Could you write out the line containing "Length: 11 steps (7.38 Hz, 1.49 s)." and all the lines below it in the data, exactly, through the final one and nothing else?

________________

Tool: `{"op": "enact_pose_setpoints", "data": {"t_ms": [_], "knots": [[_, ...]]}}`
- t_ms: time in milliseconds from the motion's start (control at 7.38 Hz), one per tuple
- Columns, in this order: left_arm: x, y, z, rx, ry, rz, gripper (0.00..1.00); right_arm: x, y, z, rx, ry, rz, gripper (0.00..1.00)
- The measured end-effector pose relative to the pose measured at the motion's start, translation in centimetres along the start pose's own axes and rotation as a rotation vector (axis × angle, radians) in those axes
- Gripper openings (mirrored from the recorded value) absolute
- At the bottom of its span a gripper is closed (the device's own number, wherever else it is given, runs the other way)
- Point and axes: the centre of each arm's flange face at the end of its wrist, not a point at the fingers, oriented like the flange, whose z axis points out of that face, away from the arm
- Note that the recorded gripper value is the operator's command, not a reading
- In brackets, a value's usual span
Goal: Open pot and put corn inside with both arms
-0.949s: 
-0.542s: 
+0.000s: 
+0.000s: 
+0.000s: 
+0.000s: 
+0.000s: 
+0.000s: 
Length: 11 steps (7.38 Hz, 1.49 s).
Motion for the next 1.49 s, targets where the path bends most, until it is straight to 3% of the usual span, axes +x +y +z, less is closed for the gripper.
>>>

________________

■ Response to this task:
Length: 11 steps (7.38 Hz, 1.49 s).
Motion for the next 1.49 s, targets where the path bends most, until it is straight to 3% of the usual span, axes +x +y +z, less is closed for the gripper.
>>>

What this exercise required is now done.